“O Menino e a Garça” (“Kimitachi wa Dō Ikiru ka”, 2023); Direção: Hayao Miyazaki; Roteiro: Hayao Miyazaki; Elenco: Soma Santoki, Masaki Suda, Aimyon, Yoshino Kimura, Shōhei Hino, Ko Shibasaki, Takuya Kimura; Duração: 124 minutos; Gênero: Aventura, Drama, Fantasia; Produção: Toshio Suzuki; País: Japão; Distribuição: Sato Company; Estreia no Brasil: 22 de Fevereiro de 2024;
É sempre um prazer e ainda maior privilégio poder assistir a um filme inédito de Hayao Miyazaki e do Studio Ghibli nos cinemas, até porque mesmo quando não estando em sua melhor forma, seja o cineasta ou qualquer filme de seu estúdio, há sempre algo de especial nessas produções. “O Menino e a Garça”, indicado ao Oscar de Melhor Animação, tem exatamente esse algo especial, uma sensação mágica que ainda é realçada por encontrarmos Miyazaki de maneira bastante inspirada, num filme que já começa a dizer a que veio desde o primeiro momento. Contando a história de Mahito, um jovem que se vê desamparado após a morte da mãe em um incêndio num hospital de Tóquio durante a Segunda Guerra Mundial, e que por consequência disso precisa se mudar para o interior do Japão, indo morar com seu pai e a irmã de sua mãe, numa mansão recheada de histórias e mistérios que envolvem sua família, inclusive uma Garça Real em quem o garoto parece despertar extremo interesse. Assim, através de uma aventura que tem vida própria, Miyazaki aproveita para contar uma história recheada de significados e reflexões sobre luto, cicatrizes e a fluidez das relações em nossas vidas e a consequência de nossas ações uns para os outros.
Algumas coisas já ficam claras desde o início em “O Menino e a Garça”, quando num despertar desesperador, Mahito corre em disparada pelas ruas de Tóquio em meio a sombras e chamas, em uma animação que remete diretamente ao estilo do expressionismo alemão, uma das linguagens mais eficazes para se retratar os horrores da Segunda Guerra Mundial. Dali em diante Miyazaki mescla isso em alguns momentos, e se atém ao seu estilo marcante, com traços que por vezes fazem dos seus personagens amálgamas que remetem a outras coisas que não pessoas, num universo que reflete justamente o processo pelo qual o protagonista atravessa e que, por vezes, nada parece fazer muito sentido a primeira vista, enquanto resguarda um vislumbrar de fantasias ao qual a mente divaga. E cada vez mais o filme de Miyazaki mergulha nesse lado fantasioso para desenvolver sua história, conforme a aventura vai ganhando corpo. Se há algo que serve como uma ponte entre fantasia e “realidade”, e ajuda a nos envolver e investirmos emocionalmente na história desses personagens, certamente o elemento fundamental é a trilha sonora de Joe Hisaishi, que é de uma riqueza extrema e nuances que vão desde uma sensibilidade tocante a criação de um suspense que tornam “O Menino e a Garça” num filme ainda mais complexo pela maneira na qual as composições de Hisaishi conversam conosco enquanto traduzem perfeitamente bem os sentimentos do filme.

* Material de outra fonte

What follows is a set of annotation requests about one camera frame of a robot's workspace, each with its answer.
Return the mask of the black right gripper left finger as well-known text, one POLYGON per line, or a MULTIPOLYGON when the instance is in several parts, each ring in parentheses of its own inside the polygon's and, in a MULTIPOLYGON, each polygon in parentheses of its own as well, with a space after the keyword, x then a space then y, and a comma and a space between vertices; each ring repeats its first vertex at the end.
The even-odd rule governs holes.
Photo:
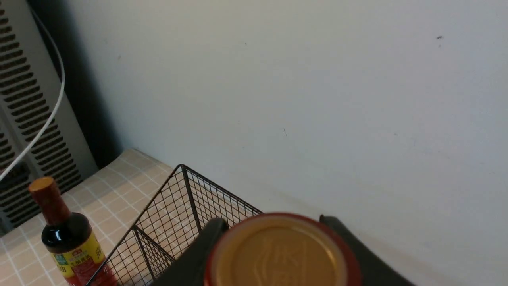
POLYGON ((182 255, 151 284, 152 286, 205 286, 205 271, 214 246, 229 226, 222 218, 205 225, 182 255))

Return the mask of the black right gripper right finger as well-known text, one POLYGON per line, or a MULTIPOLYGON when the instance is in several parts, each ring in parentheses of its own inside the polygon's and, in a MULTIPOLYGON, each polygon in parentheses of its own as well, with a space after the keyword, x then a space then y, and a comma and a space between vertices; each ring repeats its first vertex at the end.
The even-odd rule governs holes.
POLYGON ((338 218, 320 215, 319 222, 332 229, 352 250, 359 262, 363 286, 414 285, 371 251, 338 218))

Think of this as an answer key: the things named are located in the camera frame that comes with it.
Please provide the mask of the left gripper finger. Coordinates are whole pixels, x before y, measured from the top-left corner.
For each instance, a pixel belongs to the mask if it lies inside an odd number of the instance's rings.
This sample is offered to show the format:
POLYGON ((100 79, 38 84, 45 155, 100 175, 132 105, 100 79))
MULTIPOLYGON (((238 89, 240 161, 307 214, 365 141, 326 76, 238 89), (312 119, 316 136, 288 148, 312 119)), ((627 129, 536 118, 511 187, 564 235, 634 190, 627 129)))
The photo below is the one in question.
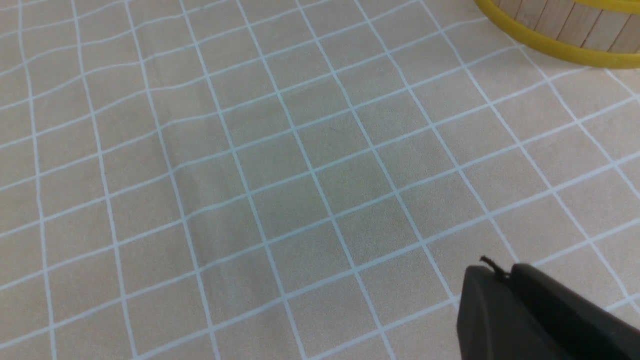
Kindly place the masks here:
POLYGON ((456 331, 463 360, 637 360, 639 330, 527 263, 467 266, 456 331))

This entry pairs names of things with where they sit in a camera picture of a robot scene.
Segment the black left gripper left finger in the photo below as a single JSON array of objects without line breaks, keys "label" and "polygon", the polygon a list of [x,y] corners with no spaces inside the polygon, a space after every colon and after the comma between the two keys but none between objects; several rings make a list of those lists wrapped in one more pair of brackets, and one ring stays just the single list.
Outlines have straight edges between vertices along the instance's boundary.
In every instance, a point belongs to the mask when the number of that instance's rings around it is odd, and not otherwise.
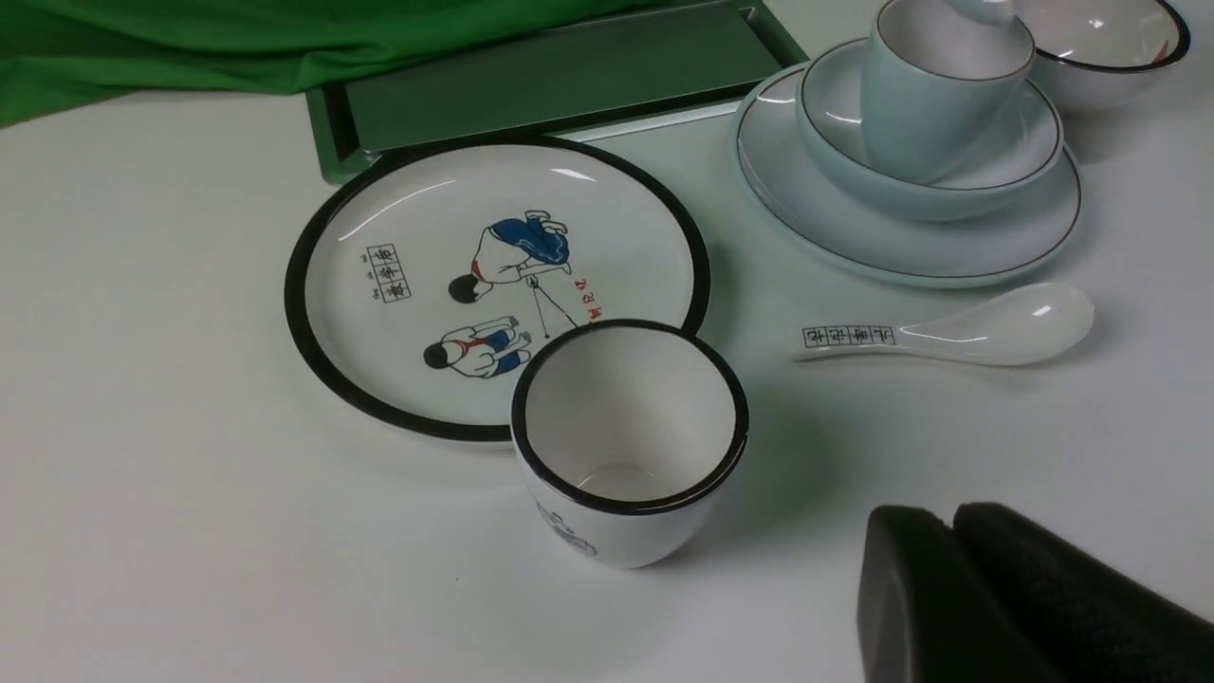
[{"label": "black left gripper left finger", "polygon": [[867,682],[1051,682],[949,527],[880,506],[864,536],[855,627]]}]

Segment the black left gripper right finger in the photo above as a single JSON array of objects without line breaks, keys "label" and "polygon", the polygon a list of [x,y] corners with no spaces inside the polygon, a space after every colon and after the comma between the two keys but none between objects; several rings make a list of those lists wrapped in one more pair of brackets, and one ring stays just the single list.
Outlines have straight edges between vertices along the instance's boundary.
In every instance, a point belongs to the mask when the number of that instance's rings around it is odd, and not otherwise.
[{"label": "black left gripper right finger", "polygon": [[1210,682],[1213,627],[1002,503],[953,531],[1006,613],[1071,682]]}]

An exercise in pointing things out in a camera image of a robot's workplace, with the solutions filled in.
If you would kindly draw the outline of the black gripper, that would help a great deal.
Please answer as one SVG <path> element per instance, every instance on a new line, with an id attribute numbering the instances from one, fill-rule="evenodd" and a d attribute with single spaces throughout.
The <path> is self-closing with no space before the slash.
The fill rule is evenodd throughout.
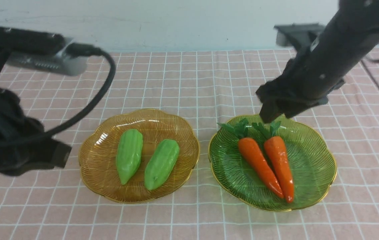
<path id="1" fill-rule="evenodd" d="M 0 50 L 0 72 L 9 56 L 7 50 Z M 0 88 L 0 142 L 44 132 L 39 120 L 25 116 L 17 94 Z M 51 137 L 35 143 L 0 147 L 0 174 L 21 176 L 32 170 L 64 168 L 71 149 L 68 144 Z"/>
<path id="2" fill-rule="evenodd" d="M 264 123 L 272 123 L 282 114 L 290 119 L 310 108 L 325 105 L 329 101 L 328 94 L 344 85 L 344 79 L 340 78 L 319 97 L 312 98 L 303 94 L 304 90 L 312 92 L 314 88 L 313 84 L 303 87 L 309 70 L 305 62 L 310 54 L 310 47 L 302 47 L 294 58 L 287 61 L 281 75 L 256 90 L 256 96 L 262 103 L 259 115 Z"/>

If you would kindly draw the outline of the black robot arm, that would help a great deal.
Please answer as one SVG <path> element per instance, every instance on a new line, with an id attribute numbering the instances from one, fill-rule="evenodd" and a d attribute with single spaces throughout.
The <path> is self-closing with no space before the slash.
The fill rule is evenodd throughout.
<path id="1" fill-rule="evenodd" d="M 292 24 L 275 29 L 277 42 L 293 46 L 297 55 L 280 76 L 256 91 L 264 123 L 280 115 L 293 118 L 328 102 L 328 94 L 344 84 L 343 77 L 379 45 L 379 0 L 341 0 L 327 26 Z M 107 51 L 61 34 L 0 26 L 0 72 L 9 64 L 77 76 L 86 71 L 87 58 L 92 56 L 104 57 L 109 63 L 103 86 L 80 112 L 49 131 L 24 114 L 17 94 L 0 88 L 1 174 L 20 176 L 31 170 L 64 168 L 72 148 L 53 136 L 95 109 L 113 83 L 116 62 Z"/>

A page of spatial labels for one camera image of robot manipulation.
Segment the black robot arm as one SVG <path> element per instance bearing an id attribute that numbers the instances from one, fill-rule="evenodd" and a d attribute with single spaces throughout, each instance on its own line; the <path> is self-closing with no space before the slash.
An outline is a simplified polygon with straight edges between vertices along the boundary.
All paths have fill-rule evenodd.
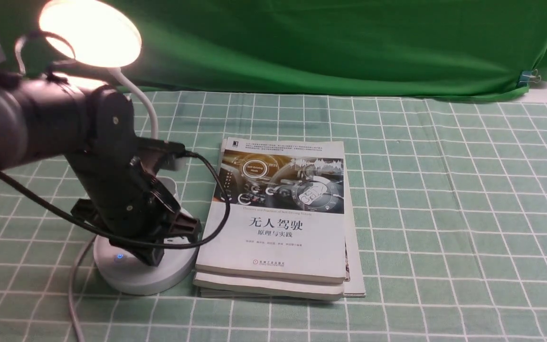
<path id="1" fill-rule="evenodd" d="M 57 156 L 87 194 L 70 213 L 3 173 Z M 199 219 L 157 177 L 185 156 L 193 153 L 181 143 L 137 136 L 132 101 L 104 81 L 0 72 L 0 180 L 146 266 L 158 266 L 165 249 L 202 244 Z"/>

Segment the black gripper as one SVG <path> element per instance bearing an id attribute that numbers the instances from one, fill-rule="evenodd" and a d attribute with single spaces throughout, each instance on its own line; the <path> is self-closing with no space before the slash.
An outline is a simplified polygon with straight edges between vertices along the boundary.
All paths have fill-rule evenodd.
<path id="1" fill-rule="evenodd" d="M 172 193 L 143 168 L 137 138 L 97 141 L 90 149 L 65 154 L 89 199 L 79 199 L 70 210 L 76 219 L 115 235 L 148 239 L 163 227 L 163 242 L 174 247 L 199 247 L 202 224 L 179 213 Z M 158 266 L 164 249 L 131 247 L 105 238 L 146 266 Z"/>

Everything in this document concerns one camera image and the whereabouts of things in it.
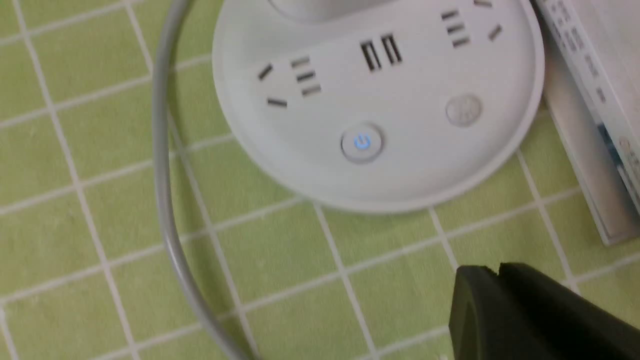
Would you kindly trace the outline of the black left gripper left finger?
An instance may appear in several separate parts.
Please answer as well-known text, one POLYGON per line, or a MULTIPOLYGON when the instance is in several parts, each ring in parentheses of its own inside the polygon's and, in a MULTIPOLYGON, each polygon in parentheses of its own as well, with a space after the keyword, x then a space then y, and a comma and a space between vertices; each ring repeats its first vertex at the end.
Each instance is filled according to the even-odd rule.
POLYGON ((449 317, 455 360, 549 360, 551 353, 498 275, 486 266, 455 272, 449 317))

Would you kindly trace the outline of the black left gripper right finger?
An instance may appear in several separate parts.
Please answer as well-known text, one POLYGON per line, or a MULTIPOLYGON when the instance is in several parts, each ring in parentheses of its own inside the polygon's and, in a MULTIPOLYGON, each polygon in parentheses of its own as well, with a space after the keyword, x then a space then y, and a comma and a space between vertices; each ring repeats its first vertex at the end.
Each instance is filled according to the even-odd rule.
POLYGON ((525 263, 499 266, 535 330, 563 360, 637 360, 639 329, 525 263))

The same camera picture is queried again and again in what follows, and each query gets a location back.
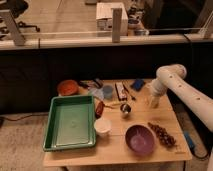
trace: green tray
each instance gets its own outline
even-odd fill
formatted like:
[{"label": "green tray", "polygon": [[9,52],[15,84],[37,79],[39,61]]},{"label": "green tray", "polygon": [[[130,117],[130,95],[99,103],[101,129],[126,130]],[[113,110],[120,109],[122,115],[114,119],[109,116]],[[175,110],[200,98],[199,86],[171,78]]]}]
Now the green tray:
[{"label": "green tray", "polygon": [[93,96],[54,97],[50,106],[44,151],[94,146],[94,120]]}]

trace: box
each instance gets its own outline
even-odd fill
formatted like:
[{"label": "box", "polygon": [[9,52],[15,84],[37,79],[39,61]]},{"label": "box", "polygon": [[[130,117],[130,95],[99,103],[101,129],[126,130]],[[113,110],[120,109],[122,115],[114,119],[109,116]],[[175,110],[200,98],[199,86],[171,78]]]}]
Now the box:
[{"label": "box", "polygon": [[128,16],[124,4],[121,2],[115,3],[97,3],[96,21],[98,30],[111,31],[112,30],[112,9],[122,8],[121,17],[121,35],[127,35]]}]

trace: glass partition
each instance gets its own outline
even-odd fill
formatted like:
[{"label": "glass partition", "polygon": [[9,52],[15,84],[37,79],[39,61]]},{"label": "glass partition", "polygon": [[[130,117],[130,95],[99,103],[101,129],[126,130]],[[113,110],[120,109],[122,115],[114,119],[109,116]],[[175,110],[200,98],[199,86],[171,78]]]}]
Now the glass partition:
[{"label": "glass partition", "polygon": [[[209,18],[212,0],[0,0],[10,9],[25,39],[110,38],[112,8],[122,8],[121,36],[198,34]],[[0,39],[11,35],[0,19]]]}]

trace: blue object
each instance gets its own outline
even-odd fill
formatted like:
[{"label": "blue object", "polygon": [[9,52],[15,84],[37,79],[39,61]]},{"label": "blue object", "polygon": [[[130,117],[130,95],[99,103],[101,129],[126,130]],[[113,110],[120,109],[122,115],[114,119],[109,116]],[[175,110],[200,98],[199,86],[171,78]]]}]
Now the blue object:
[{"label": "blue object", "polygon": [[130,87],[135,91],[140,91],[145,82],[142,79],[136,79]]},{"label": "blue object", "polygon": [[191,137],[189,136],[188,132],[184,131],[183,134],[184,134],[184,137],[187,141],[187,144],[188,144],[190,150],[193,150],[195,148],[195,144],[192,141]]}]

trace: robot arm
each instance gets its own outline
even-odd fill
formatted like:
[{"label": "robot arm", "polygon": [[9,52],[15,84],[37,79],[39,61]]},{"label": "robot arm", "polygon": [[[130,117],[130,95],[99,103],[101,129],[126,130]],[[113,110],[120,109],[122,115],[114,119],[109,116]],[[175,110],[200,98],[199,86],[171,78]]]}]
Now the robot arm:
[{"label": "robot arm", "polygon": [[[157,78],[150,84],[150,107],[156,107],[159,98],[169,88],[173,91],[213,132],[213,100],[205,94],[196,90],[183,79],[186,76],[186,69],[183,65],[163,66],[157,70]],[[207,171],[213,170],[213,149],[209,158]]]}]

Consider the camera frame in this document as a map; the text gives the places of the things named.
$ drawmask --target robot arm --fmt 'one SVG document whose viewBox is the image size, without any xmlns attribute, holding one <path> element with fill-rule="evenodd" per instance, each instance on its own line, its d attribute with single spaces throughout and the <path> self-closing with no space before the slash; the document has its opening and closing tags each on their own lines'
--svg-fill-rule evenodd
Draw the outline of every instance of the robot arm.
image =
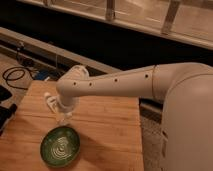
<svg viewBox="0 0 213 171">
<path fill-rule="evenodd" d="M 90 77 L 84 66 L 76 65 L 58 80 L 56 105 L 49 106 L 51 109 L 57 107 L 60 113 L 69 113 L 74 109 L 77 97 L 88 95 L 143 97 L 164 101 L 177 76 L 185 73 L 186 69 L 200 67 L 203 65 L 197 63 L 168 64 Z"/>
<path fill-rule="evenodd" d="M 46 94 L 55 113 L 68 116 L 87 95 L 143 97 L 164 101 L 161 166 L 164 171 L 213 169 L 213 70 L 199 63 L 144 67 L 90 77 L 74 66 L 57 82 L 58 96 Z"/>
</svg>

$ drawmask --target bowl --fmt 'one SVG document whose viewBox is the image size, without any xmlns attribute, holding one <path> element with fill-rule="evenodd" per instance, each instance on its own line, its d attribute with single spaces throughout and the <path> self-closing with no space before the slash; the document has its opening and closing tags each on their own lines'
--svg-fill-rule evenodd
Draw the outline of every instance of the bowl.
<svg viewBox="0 0 213 171">
<path fill-rule="evenodd" d="M 50 167 L 64 167 L 75 159 L 80 148 L 78 133 L 71 127 L 54 128 L 42 140 L 40 154 Z"/>
</svg>

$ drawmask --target glass window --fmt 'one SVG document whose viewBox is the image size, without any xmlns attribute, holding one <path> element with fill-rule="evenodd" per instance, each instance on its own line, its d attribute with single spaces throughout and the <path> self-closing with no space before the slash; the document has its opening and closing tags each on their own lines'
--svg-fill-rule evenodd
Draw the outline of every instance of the glass window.
<svg viewBox="0 0 213 171">
<path fill-rule="evenodd" d="M 105 16 L 106 0 L 53 0 L 53 4 L 65 9 Z"/>
<path fill-rule="evenodd" d="M 169 0 L 116 0 L 116 19 L 161 28 Z"/>
<path fill-rule="evenodd" d="M 18 0 L 18 1 L 22 1 L 22 2 L 26 2 L 26 3 L 34 3 L 34 4 L 39 4 L 39 5 L 43 5 L 43 0 Z"/>
<path fill-rule="evenodd" d="M 213 41 L 213 1 L 183 1 L 173 23 L 172 32 Z"/>
</svg>

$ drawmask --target wooden cutting board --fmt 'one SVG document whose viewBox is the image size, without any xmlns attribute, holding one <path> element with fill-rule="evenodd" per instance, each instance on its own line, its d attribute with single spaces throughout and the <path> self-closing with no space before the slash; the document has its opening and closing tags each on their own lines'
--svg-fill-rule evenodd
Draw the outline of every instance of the wooden cutting board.
<svg viewBox="0 0 213 171">
<path fill-rule="evenodd" d="M 79 133 L 77 158 L 65 168 L 52 169 L 40 157 L 40 143 L 57 127 L 44 101 L 56 95 L 55 82 L 33 81 L 15 117 L 0 137 L 1 171 L 143 171 L 142 135 L 137 98 L 79 99 L 71 126 Z"/>
</svg>

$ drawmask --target window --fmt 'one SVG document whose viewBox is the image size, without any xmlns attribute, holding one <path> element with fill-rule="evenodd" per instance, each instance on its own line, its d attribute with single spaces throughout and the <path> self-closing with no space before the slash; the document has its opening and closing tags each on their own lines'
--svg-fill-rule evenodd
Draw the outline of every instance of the window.
<svg viewBox="0 0 213 171">
<path fill-rule="evenodd" d="M 184 1 L 177 12 L 172 32 L 213 41 L 213 1 Z"/>
<path fill-rule="evenodd" d="M 18 0 L 213 49 L 212 0 Z"/>
</svg>

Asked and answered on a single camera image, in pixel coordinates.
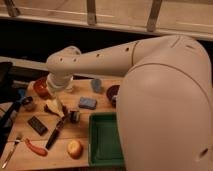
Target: green plastic bin
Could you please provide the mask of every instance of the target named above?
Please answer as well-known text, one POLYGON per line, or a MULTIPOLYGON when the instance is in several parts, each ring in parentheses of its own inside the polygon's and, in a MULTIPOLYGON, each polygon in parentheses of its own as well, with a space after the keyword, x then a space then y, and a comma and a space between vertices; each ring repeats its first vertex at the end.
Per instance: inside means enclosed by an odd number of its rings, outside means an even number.
POLYGON ((124 167, 115 112, 90 115, 89 165, 124 167))

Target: wooden tabletop
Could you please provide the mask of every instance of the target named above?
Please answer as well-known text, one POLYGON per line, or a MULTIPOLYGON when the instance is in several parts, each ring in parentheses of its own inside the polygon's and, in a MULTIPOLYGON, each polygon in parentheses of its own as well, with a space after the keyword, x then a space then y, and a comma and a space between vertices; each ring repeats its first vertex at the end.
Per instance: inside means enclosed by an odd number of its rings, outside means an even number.
POLYGON ((97 108, 95 110, 80 109, 80 122, 77 124, 66 123, 60 132, 55 144, 48 151, 46 157, 38 156, 30 151, 24 143, 26 138, 29 138, 33 145, 45 147, 50 134, 54 130, 59 117, 44 112, 45 100, 39 98, 33 90, 33 83, 29 84, 26 96, 32 96, 36 103, 36 109, 33 112, 27 112, 21 107, 13 128, 5 146, 3 155, 1 157, 0 166, 6 159, 9 150, 14 144, 17 134, 20 132, 23 135, 22 142, 17 146, 12 158, 10 159, 5 170, 42 170, 53 168, 73 168, 73 167, 86 167, 88 163, 88 127, 89 116, 94 112, 114 112, 115 108, 112 107, 106 97, 106 90, 114 84, 120 84, 121 79, 102 79, 103 93, 97 94, 92 91, 90 86, 91 80, 74 80, 73 91, 63 91, 59 93, 59 98, 68 109, 76 109, 80 97, 95 98, 97 100, 97 108), (48 128, 48 132, 43 136, 37 134, 27 123, 27 120, 32 116, 36 116, 48 128), (74 160, 67 153, 67 145, 72 139, 78 139, 83 145, 82 156, 74 160))

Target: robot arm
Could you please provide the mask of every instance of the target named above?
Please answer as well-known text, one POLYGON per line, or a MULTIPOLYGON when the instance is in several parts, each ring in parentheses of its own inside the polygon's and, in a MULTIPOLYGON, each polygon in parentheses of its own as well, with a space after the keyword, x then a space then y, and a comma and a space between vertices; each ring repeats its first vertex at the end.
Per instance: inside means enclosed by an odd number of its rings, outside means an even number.
POLYGON ((211 65, 197 41, 165 36, 85 54, 58 52, 47 68, 53 92, 75 73, 124 76, 116 112, 127 170, 208 170, 211 65))
POLYGON ((47 59, 48 86, 53 92, 60 91, 76 73, 124 76, 143 57, 168 49, 178 39, 179 36, 146 39, 85 54, 75 47, 66 48, 47 59))

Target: fork
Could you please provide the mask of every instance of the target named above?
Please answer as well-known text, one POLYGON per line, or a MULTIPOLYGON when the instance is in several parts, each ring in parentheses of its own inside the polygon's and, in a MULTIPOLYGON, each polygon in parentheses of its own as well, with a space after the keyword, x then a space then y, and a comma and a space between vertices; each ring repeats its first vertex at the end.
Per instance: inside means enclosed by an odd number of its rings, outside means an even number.
POLYGON ((6 168, 11 156, 13 155, 15 149, 16 149, 16 146, 21 142, 21 139, 22 139, 22 135, 19 133, 14 141, 14 144, 13 144, 13 148, 10 150, 4 164, 2 165, 2 169, 6 168))

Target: gray sponge
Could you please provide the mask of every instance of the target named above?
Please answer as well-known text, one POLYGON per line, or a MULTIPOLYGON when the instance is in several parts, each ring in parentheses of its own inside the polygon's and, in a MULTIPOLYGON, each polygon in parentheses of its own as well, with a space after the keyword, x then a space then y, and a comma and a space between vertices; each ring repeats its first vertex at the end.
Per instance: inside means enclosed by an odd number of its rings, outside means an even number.
POLYGON ((96 104, 97 104, 96 99, 81 97, 78 107, 94 110, 94 109, 96 109, 96 104))

Algo que parece completar, ou contemplar, alguma falta de desenvolvimento da relação de alguns personagens, especialmente mãe e filho, que parece um pouco escanteada em prol de tantos outros acontecimentos, mas que “O Menino e a Garça” quer fazer parecer tão importante quanto. É que há uma abundância de ideias e pouco interfere na totalidade do filme, que se mostra uma deliciosa e tocante experiência do início ao fim, tendo momentos ultra poderosos e de uma identidade visual belíssima e singular, especialmente o clímax do filme de Miyazaki, que reserva alguns dos momentos que talvez se tornem dos mais belos e marcantes em sua carreira, pois é esse o nível deste seu filme. “O Menino e a Garça” equilibra muito bem a ingenuidade de um jovem em luto, enquanto trabalha de forma delicada o que há de mais pesado nesse estado de despedida e como esses momentos nos moldam e refletem não só nossas ações, mas nossa convivência, e até existência, e como o luto ecoa ao redor de todos nós, seja com laços que formamos ou que se vão, ou na forma como afetam aquilo que, de fato, somos.